ND Law team wins Touro Law Center’s National Moot Court Competition in Law & Religion

Author: Denise Wager

2022 Moot Court Tournament

Third-year law students Andrew Ross D’Entremont, Reid Edwards, and Vincent Gangemi won first place in the Touro Law Center’s National Moot Court Competition in Law & Religion. The competition was held virtually on April 3-4.

The tournament problem examined whether the Free Exercise Clause of the First Amendment under Employment Division, Department of Human Resources v. Smith permits a state to mandate employers, including religious institutions, to provide monetary support for abortion procedures, even if the procedures conflict with a religious institution’s beliefs. Second, it looked at whether the Free Exercise Clause of the First Amendment calls for reconsideration of Smith’s ruling that neutral laws of general applicability may burden religious exercise.

Edwards used extensive research skills and his law school training to craft the best arguments and write the brief that laid the framework from which D’Entremont and Gangemi argued.

D’Entremont and Gangemi worked with other members of Notre Dame Law School’s Moot Court Board to prepare for the tournament. They refined their arguments and honed in on the most important issues in the case. They spent weeks practicing their opening statements, responding to questions, and internalizing the best arguments.

“I hope to one day practice appellate litigation,” D’Entremont said. “Notre Dame, through the Moot Court Board, provides specific and helpful training to help prepare me for such a career. The tournament outcome proves that the work of the Notre Dame faculty directly helps our students.”

After graduation, D’Entremont will clerk for Chief Judge Tom Schroeder ’84 J.D. of the Middle District of North Carolina, and then for Judge Cory T. Wilson of the U.S. Court of Appeals for the Fifth Circuit. Following his clerkships, D’Entremont will work for Jones Day in Houston.

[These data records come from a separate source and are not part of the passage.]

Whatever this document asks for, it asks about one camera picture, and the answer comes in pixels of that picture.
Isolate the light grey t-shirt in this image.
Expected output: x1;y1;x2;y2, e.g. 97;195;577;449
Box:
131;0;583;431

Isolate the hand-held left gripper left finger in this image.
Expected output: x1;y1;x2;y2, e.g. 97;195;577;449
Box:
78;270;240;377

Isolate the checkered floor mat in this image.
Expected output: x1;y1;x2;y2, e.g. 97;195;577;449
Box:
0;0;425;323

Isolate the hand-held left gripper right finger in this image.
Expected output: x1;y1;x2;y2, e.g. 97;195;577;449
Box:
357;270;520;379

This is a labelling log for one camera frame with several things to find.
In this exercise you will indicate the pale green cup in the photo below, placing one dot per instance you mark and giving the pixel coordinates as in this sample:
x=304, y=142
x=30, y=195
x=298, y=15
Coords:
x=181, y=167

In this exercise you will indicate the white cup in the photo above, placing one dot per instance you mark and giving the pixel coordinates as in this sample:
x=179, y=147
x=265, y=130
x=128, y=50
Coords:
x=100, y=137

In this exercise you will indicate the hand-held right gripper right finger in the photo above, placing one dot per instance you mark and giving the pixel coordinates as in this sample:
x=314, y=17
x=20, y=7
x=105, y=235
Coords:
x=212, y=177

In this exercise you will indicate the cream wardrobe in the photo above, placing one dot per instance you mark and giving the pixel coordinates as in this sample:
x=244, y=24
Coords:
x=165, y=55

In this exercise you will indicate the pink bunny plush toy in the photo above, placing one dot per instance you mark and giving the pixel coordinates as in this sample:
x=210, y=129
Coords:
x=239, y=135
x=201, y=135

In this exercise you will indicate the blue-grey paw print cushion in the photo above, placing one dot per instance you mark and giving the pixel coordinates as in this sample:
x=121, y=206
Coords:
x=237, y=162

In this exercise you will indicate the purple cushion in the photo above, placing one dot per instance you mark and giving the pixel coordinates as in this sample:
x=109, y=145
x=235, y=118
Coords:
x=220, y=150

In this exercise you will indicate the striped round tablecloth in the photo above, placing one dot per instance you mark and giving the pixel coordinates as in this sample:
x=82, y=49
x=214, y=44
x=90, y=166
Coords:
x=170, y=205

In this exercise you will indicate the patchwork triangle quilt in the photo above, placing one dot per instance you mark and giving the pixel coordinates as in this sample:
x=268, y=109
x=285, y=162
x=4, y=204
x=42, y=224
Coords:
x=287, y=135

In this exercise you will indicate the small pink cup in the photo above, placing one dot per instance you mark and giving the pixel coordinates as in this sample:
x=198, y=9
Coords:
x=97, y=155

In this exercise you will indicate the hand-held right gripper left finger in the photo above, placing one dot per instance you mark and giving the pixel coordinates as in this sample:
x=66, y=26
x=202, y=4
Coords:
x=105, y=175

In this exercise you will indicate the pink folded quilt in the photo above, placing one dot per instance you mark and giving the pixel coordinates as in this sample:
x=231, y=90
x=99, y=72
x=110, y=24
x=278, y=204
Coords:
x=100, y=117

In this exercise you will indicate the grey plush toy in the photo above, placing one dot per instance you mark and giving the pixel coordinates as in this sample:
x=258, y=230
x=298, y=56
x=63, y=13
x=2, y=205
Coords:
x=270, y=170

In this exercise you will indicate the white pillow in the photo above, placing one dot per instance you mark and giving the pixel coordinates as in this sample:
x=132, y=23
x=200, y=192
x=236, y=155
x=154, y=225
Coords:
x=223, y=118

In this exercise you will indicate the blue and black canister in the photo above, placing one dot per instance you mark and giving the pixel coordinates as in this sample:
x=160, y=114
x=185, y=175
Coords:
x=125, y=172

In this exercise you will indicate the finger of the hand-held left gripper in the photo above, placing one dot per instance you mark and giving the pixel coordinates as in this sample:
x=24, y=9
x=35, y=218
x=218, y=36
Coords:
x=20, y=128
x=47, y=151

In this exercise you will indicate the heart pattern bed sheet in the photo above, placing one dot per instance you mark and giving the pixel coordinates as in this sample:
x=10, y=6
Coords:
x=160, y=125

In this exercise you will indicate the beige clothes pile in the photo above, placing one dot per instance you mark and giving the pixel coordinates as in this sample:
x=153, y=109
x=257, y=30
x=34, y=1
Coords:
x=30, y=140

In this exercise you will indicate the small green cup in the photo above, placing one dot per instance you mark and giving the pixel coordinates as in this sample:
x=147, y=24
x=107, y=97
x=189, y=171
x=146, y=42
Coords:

Edwards will clerk for Arizona Supreme Court Justice John Lopez IV. After clerking, he will join Snell & Wilmer in Phoenix to practice commercial litigation.

Gangemi will join AIG’s in-house counsel team in New York as a general legal, compliance, and regulatory associate.

D’Entremont, Edwards, and Gangemi are all part of the Law School’s Moot Court Board. As members of the board, students organize and compete in a variety of intramural and intercollegiate competitions in appellate and international divisions throughout the year.

In addition, D’Entremont is a member of the Religious Liberty Initiative’s student cohort for the 2021-22 academic year.